[Paper] QL-LSTM: A Parameter-Efficient LSTM for Stable Long-Sequence Modeling

Published: 1 week ago (December 6, 2025 at 05:29 PM EST)

4 min read

Source: arXiv

Source: arXiv - 2512.06582v1

Overview

The paper introduces QL‑LSTM, a re‑engineered Long Short‑Term Memory network that slashes the number of trainable parameters by almost half while preserving the full expressive power of the classic gating mechanisms. By tackling two long‑standing pain points—parameter redundancy and fading memory over very long sequences—QL‑LSTM promises a leaner, more stable recurrent model for real‑world NLP and time‑series tasks.

Key Contributions

Parameter‑Shared Unified Gating (PSUG): Replaces the four separate gate weight matrices (input, forget, output, candidate) with a single shared matrix, cutting LSTM parameters by ~48 % without sacrificing gating flexibility.
Hierarchical Gated Recurrence with Additive Skip Connections (HGR‑ASC): Introduces a multiplication‑free skip pathway that carries raw hidden states forward, mitigating forget‑gate decay and improving long‑range information flow.
Empirical validation on extended‑length IMDB sentiment classification: Shows competitive accuracy to standard LSTM/GRU/BiLSTM baselines despite the reduced parameter budget.
Analysis of per‑step computational efficiency: Demonstrates that PSUG and HGR‑ASC are cheaper per time step, laying groundwork for future speed‑up optimizations.

Methodology

Unified Gating Layer – Instead of learning distinct weight matrices for each gate, QL‑LSTM learns a single matrix W that is applied to the concatenated input‑hidden vector. The resulting vector is split and passed through the usual sigmoid/tanh activations to produce the four gate signals. This sharing forces the model to reuse representations across gates, dramatically reducing the parameter count.
Additive Skip Path – Alongside the standard recurrent update (which multiplies the previous hidden state by the forget gate), QL‑LSTM adds an unmodulated copy of the previous hidden state to the new candidate. The update equation becomes:
```
h_t = f_t \odot h_{t-1} + (1 - f_t) \odot \tilde{h}_t + \alpha \, h_{t-1}
```
where (\alpha) is a small learned scalar (or fixed constant). This “skip” term bypasses the forget gate, preserving information that would otherwise be attenuated over many steps.
Training & Evaluation – The authors train the model on the IMDB movie‑review dataset, artificially extending document lengths to stress long‑range dependencies. Hyper‑parameters (hidden size, learning rate, dropout) are kept comparable across all baselines to ensure a fair comparison.

Results & Findings

Model	Params (M)	Test Accuracy	Relative Params ↓
Standard LSTM	2.1	88.3 %	–
GRU	1.9	87.9 %	–
BiLSTM	4.2	89.0 %	–
QL‑LSTM	1.1	88.1 %	≈48 %

Accuracy: QL‑LSTM matches or slightly trails the best baseline (BiLSTM) while using less than half the parameters of a vanilla LSTM.
Memory retention: Ablation studies show that the additive skip connection reduces the degradation of the forget gate’s influence, leading to higher hidden‑state similarity across distant time steps.
Compute per step: The unified gating reduces matrix‑multiplication count, and the skip path eliminates one multiplication, yielding a modest per‑step FLOP reduction.
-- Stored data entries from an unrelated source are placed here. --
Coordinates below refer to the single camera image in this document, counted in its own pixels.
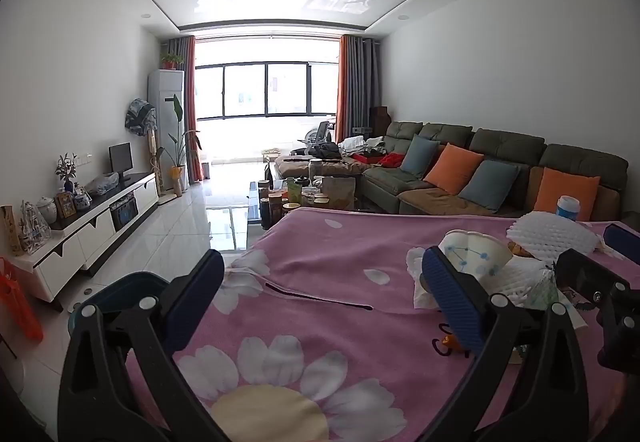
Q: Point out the blue white vase with plant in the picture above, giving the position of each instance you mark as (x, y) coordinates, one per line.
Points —
(66, 174)

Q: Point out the glass ship model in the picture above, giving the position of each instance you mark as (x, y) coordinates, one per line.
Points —
(34, 229)

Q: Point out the green brown sofa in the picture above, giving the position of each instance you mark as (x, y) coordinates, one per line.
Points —
(505, 142)

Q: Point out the wooden ornament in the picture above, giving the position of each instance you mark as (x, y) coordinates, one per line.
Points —
(10, 232)

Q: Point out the blue white teapot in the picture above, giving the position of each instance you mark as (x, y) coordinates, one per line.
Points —
(82, 201)

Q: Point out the small potted plant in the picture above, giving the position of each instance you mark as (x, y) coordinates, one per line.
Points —
(171, 59)

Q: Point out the white paper bowl blue pattern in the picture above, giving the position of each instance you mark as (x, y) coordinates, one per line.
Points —
(475, 254)

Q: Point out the red cloth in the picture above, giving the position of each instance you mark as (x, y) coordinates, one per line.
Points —
(390, 159)

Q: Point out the orange cushion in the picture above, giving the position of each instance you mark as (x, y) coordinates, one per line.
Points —
(565, 184)
(452, 169)

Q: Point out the blue cushion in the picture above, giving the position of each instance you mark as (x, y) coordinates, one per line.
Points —
(419, 156)
(489, 186)

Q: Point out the cluster of food jars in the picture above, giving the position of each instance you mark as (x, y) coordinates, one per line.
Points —
(277, 204)

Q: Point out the cloth covered standing fan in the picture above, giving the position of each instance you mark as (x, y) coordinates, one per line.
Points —
(140, 117)

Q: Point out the black bag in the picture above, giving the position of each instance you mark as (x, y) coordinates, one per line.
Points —
(325, 151)

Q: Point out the clear tall jar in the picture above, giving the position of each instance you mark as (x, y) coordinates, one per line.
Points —
(315, 168)

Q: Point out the brown paper bag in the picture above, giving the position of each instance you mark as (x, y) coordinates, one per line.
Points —
(340, 194)

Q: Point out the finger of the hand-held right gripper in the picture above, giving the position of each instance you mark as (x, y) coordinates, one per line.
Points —
(590, 279)
(625, 242)

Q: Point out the white standing air conditioner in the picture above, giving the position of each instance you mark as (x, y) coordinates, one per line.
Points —
(162, 122)

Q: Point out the brown wooden cabinet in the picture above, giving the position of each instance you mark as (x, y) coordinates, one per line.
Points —
(380, 122)

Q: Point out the orange plastic bag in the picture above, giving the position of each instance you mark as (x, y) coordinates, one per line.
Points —
(17, 302)

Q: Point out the white mesh chair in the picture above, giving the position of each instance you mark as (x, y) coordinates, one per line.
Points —
(320, 132)

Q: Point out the glass coffee table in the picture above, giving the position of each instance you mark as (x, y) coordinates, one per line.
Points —
(255, 202)

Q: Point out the teal plastic bin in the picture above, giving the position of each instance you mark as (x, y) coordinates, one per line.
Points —
(125, 284)

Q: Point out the clear plastic wrapper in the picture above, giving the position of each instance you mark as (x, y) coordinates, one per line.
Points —
(542, 294)

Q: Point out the blue white cup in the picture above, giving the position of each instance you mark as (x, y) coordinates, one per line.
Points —
(568, 209)

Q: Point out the small grey bin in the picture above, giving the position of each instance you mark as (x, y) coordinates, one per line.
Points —
(206, 171)

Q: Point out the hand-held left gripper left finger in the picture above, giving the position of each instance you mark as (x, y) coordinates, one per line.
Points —
(197, 297)

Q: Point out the white ceramic jar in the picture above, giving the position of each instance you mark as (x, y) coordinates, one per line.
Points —
(46, 211)

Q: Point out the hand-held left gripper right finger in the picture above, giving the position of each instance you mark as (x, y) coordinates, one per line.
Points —
(452, 294)

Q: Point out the black computer monitor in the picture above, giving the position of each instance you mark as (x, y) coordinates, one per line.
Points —
(121, 158)

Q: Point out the tall plant in yellow vase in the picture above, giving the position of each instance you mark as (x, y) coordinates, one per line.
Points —
(176, 179)

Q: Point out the large window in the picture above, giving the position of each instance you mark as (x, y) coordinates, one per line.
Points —
(250, 92)

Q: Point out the picture frame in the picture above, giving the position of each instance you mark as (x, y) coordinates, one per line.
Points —
(65, 205)

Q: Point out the pink floral blanket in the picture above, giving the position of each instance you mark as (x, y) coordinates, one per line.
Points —
(325, 272)

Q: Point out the white clothes pile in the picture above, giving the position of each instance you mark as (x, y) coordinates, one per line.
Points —
(362, 144)

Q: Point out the white black TV cabinet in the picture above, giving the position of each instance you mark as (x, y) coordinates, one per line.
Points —
(95, 232)

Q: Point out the clear plastic bag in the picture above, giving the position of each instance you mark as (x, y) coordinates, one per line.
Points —
(104, 184)

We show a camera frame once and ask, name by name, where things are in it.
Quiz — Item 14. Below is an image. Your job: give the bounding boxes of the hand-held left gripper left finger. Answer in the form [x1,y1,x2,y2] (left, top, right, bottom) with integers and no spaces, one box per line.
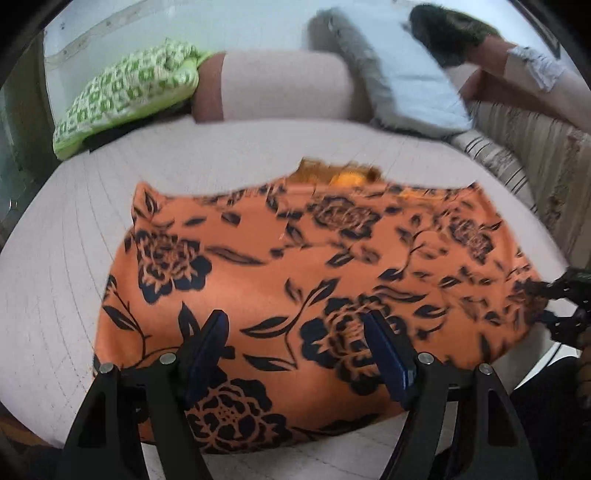
[55,309,230,480]

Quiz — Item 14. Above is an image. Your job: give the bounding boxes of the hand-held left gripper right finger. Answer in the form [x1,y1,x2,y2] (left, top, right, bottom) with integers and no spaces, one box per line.
[361,308,539,480]

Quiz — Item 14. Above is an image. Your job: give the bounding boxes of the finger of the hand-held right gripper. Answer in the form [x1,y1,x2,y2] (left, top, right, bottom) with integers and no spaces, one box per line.
[540,307,591,344]
[531,270,591,302]

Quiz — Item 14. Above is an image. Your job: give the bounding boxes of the orange floral blouse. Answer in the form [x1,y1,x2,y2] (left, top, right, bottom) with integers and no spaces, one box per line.
[92,157,552,455]

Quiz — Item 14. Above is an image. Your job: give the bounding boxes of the striped floral blanket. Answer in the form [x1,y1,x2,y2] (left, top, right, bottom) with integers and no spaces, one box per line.
[450,102,591,264]

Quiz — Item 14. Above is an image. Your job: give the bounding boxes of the pink brown blanket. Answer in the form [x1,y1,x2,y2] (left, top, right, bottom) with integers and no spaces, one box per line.
[455,37,591,134]

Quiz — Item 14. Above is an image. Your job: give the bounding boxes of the pale quilted bed mattress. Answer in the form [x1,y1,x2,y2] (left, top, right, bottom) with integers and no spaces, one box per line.
[0,113,583,480]

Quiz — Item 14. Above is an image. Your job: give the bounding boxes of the white grey crumpled cloth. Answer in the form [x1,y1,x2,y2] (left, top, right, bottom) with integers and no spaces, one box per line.
[505,44,566,93]

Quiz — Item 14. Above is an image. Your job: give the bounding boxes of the light blue pillow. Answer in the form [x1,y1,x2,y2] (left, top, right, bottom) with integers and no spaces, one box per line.
[308,7,474,139]

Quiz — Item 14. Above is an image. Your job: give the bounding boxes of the dark furry garment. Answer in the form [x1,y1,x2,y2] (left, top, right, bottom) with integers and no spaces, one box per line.
[409,2,504,68]

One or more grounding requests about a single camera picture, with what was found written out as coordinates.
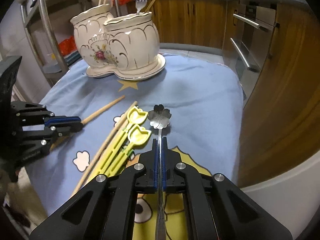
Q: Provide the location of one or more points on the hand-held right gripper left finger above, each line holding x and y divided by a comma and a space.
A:
155, 160

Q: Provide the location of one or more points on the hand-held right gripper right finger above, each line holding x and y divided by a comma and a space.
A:
164, 160

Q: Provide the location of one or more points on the built-in oven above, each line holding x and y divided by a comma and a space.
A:
252, 30

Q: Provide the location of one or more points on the yellow tulip plastic fork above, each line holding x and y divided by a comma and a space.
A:
138, 135
136, 115

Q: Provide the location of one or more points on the crumpled red plastic bag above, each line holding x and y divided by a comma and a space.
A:
67, 46

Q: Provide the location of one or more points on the wooden base cabinets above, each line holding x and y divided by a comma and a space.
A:
287, 92

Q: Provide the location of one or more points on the blue printed cloth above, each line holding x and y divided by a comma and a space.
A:
195, 110

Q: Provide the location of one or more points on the metal shelf rack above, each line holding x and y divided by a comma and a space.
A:
41, 17

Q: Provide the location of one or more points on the cream floral ceramic utensil holder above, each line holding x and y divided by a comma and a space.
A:
140, 47

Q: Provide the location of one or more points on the flower-shaped metal spoon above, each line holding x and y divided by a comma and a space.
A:
158, 117

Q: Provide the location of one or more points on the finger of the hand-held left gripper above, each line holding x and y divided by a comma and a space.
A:
62, 120
67, 129

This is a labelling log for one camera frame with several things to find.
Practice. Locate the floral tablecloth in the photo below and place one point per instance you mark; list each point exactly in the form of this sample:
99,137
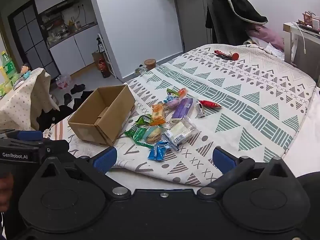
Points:
22,102

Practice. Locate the green snack packet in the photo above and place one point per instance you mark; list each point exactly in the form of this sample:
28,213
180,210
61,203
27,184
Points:
143,120
136,133

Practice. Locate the white kitchen base cabinet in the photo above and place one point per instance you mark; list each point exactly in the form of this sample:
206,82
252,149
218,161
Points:
75,47

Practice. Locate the cartoon figurine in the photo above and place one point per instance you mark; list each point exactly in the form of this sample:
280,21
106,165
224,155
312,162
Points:
25,71

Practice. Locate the pack of water bottles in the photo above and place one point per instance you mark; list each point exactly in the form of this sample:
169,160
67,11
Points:
62,82

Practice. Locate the cluttered kitchen counter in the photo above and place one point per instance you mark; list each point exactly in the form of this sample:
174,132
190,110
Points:
60,22

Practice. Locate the patterned blanket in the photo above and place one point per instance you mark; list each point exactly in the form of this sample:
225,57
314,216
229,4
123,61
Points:
225,80

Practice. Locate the white desk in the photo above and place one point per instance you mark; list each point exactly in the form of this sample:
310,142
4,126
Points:
290,45

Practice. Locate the black shoe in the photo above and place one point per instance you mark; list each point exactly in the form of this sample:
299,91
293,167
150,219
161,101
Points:
67,97
78,89

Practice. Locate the green orange candy packet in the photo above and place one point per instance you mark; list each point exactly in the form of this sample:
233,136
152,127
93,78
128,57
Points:
176,92

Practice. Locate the black framed glass door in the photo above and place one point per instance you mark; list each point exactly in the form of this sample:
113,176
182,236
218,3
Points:
30,30

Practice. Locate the key bunch with red tag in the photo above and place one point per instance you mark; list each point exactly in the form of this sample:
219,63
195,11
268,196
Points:
235,56

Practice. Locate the blue snack packet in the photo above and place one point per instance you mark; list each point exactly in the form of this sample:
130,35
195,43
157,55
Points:
157,152

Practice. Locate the black clothes pile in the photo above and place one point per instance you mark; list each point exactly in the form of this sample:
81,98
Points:
55,117

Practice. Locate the black garment white stitching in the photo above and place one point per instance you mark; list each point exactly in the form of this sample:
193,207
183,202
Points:
83,98

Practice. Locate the brown cardboard carton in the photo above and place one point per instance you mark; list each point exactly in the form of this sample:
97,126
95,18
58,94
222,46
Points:
95,57

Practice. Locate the purple snack packet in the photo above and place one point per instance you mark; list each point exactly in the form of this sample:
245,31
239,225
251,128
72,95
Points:
183,108

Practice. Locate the black jacket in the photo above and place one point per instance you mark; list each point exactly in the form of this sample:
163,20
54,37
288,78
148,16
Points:
246,7

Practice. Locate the green soda bottle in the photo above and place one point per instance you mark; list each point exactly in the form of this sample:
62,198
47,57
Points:
7,66

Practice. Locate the plastic bag of trash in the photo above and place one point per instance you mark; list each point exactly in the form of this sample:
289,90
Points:
139,71

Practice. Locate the clear teal cookie packet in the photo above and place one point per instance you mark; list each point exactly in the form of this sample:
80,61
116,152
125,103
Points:
153,134

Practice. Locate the pink cloth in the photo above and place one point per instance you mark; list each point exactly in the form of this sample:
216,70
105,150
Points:
270,36

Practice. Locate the white rack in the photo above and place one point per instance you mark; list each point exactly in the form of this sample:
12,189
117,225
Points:
110,63

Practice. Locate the clear bread packet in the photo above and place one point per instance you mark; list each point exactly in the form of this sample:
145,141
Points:
180,132

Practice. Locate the person's left hand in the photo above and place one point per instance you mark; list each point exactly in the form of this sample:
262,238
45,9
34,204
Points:
6,188

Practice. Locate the paper noodle cup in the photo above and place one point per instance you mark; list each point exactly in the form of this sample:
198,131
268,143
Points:
150,65

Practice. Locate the dark bottle red label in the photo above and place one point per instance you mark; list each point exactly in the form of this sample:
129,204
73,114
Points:
104,68

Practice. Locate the red snack packet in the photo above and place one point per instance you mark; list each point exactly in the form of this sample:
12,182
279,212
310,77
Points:
210,104

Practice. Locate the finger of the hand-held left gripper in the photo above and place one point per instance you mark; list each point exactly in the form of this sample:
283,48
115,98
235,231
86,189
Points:
30,135

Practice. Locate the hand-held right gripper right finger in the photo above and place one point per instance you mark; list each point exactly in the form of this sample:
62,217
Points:
223,160

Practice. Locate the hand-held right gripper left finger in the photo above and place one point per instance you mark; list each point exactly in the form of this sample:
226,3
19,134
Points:
105,158

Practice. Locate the brown cardboard box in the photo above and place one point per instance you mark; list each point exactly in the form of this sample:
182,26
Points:
100,115

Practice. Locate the grey door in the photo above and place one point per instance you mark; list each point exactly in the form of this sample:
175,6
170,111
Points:
192,17

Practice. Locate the orange snack packet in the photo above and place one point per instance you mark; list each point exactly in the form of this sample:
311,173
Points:
158,115

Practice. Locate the small silver snack packet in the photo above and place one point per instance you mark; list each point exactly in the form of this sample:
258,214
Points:
200,110

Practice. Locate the black spray bottle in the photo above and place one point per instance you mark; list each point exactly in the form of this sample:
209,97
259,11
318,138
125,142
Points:
100,46

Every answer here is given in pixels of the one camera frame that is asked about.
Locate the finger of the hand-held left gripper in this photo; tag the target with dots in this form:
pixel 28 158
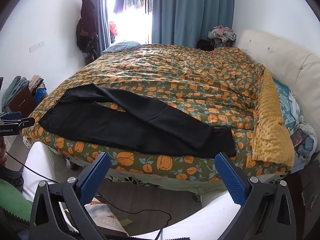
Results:
pixel 25 122
pixel 12 115

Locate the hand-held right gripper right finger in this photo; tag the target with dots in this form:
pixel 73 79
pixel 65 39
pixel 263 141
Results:
pixel 231 180

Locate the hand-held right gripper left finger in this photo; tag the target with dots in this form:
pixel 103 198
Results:
pixel 93 180

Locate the black pants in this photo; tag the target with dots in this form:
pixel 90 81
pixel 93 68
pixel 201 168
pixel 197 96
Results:
pixel 125 120

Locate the person's left forearm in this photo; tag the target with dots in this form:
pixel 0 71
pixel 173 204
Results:
pixel 12 200

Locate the person's left hand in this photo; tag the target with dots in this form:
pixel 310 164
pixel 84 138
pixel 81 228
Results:
pixel 2 156

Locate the clothes on wooden cabinet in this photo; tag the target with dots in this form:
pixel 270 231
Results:
pixel 21 103

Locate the grey cloth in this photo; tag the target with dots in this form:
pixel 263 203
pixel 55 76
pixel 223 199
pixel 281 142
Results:
pixel 13 86

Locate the patterned paper sheet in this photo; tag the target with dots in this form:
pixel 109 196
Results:
pixel 105 217

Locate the yellow-green strip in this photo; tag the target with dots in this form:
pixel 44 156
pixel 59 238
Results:
pixel 126 222

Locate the yellow dotted blanket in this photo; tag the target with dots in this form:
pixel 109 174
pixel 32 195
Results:
pixel 270 130

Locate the dark brown bedside cabinet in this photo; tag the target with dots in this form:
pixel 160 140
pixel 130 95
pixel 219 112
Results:
pixel 307 192

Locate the pile of bedding and clothes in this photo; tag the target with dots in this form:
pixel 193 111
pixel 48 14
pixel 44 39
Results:
pixel 303 140

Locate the teal patterned pillow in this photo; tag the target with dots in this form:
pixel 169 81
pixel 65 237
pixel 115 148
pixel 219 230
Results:
pixel 287 102

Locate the orange floral green quilt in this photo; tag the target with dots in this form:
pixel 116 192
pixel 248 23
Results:
pixel 175 80

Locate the dark hanging coats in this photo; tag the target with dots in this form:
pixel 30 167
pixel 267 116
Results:
pixel 86 25

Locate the light blue pillow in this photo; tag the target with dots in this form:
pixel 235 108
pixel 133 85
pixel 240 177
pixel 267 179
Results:
pixel 122 46

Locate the red cloth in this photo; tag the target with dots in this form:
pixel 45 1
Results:
pixel 113 28

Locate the cream padded headboard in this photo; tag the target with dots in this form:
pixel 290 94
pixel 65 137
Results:
pixel 287 55

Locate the black bag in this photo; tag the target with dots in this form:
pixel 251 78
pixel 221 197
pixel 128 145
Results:
pixel 205 44

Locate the pink and grey clothes pile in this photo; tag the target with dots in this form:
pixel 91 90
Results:
pixel 222 33

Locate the black hanging garment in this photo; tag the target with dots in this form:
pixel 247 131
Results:
pixel 119 1

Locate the wide blue curtain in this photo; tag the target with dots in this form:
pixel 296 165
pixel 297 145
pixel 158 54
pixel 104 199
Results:
pixel 195 10

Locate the white wall plate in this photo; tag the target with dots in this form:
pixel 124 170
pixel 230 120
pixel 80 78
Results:
pixel 37 46

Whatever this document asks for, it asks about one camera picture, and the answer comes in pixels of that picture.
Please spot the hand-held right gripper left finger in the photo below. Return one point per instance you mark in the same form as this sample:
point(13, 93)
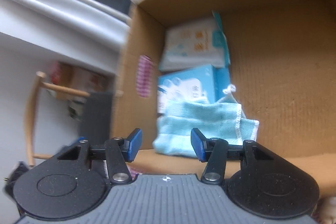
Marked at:
point(134, 145)

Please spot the brown cardboard box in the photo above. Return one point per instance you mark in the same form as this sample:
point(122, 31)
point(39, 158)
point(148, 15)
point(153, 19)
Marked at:
point(275, 56)

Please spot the white curtain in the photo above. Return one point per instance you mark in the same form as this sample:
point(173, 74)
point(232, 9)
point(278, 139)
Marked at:
point(52, 16)

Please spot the printed cardboard carton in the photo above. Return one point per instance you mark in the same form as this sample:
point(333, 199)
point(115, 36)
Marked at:
point(78, 77)

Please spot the teal towel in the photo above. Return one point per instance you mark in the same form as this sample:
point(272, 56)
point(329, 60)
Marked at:
point(199, 119)

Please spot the black chair with wooden frame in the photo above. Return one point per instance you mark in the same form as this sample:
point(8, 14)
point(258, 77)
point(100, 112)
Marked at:
point(97, 113)

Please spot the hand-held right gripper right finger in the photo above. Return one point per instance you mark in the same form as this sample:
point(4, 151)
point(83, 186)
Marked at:
point(197, 145)

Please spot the light blue carton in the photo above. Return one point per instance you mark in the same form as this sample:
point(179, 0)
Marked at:
point(189, 82)

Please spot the white wet wipes pack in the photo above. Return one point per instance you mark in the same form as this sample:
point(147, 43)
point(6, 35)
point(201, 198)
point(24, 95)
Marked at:
point(189, 40)
However, wall‑clock speed gains were not observed without low‑level kernel optimizations.

Practical Implications

Deployments on edge devices: Halving the parameter footprint translates directly into smaller model binaries and lower RAM usage—critical for mobile or IoT applications that still need recurrent modeling (e.g., on‑device speech recognition, sensor‑fusion).
Faster training cycles: Fewer parameters mean quicker gradient updates and less GPU memory pressure, allowing larger batch sizes or longer sequences during experimentation.
Improved long‑sequence handling: The additive skip connection can be a drop‑in replacement for standard LSTM cells in any pipeline that suffers from vanishing memory (e.g., document‑level sentiment, legal‑text analysis, or financial time‑series).
Compatibility: Because QL‑LSTM retains the classic LSTM interface (same input/output signatures), existing codebases can swap in the new cell with minimal refactoring.

Limitations & Future Work

Sequential bottleneck remains: Despite per‑step efficiency gains, QL‑LSTM still inherits the inherently sequential execution of RNNs, so raw inference latency does not improve without custom CUDA kernels or hardware‑level parallelism.
Evaluation scope: The study focuses on a single NLP benchmark (IMDB) with artificially lengthened inputs; broader testing on speech, video, or multivariate sensor streams is needed to confirm generality.
Hyper‑parameter sensitivity: The scalar (\alpha) governing the skip connection may require careful tuning for different domains, and the paper does not explore adaptive schemes.
Future directions: The authors suggest integrating QL‑LSTM into transformer‑style hybrid models, exploring mixed‑precision kernels, and extending the unified gating concept to other gated architectures (e.g., GRU, SimpleRNN).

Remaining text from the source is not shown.